Trinkwasserversorgung

Seit Eindringen des Seewassers in die Niederung stellte die Trinkwasserversorgung ein vordringliches Problem dar. Die ehemaligen Flüsse und Bäche waren als Mündungsarme verbrackt. Das Grundwasser führt schon in geringer Tiefe soviel Salz mit, daß es nicht einmal zum Viehtränken verwendbar ist. Selbst in 250 m Tiefe ist das Grundwasser stark salzig. Deshalb arbeitete man bei der Erstellung von Warften umfangreiche Regenspeichersysteme ein: Ein Sodenbrunnen dicht beim Haus nahm über Rinnen das Wasser auf, das von den Dachtraufen abtropfte.

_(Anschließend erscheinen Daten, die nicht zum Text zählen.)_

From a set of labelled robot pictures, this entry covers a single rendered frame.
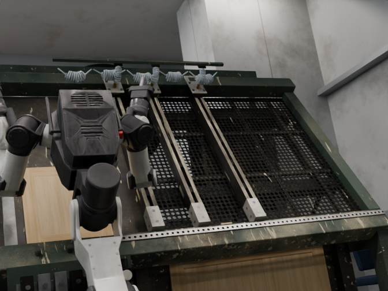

Ein größerer künstlicher Teich, der Fething, wurde mit dem Wasser gefüllt, das die Warftoberfläche hinab in verschieden Auffangbecken, die Schetels, floß. Trotzdem mußte man in trockenen Sommern mit Wasserknappheit rechnen und auf das Wasser der Abzugsgräben und Kuhlen in den Weiden (Fennen) zurückgreifen. Dabei entstanden aufgrund von Wasserverschmutzung immer wieder Krankheiten.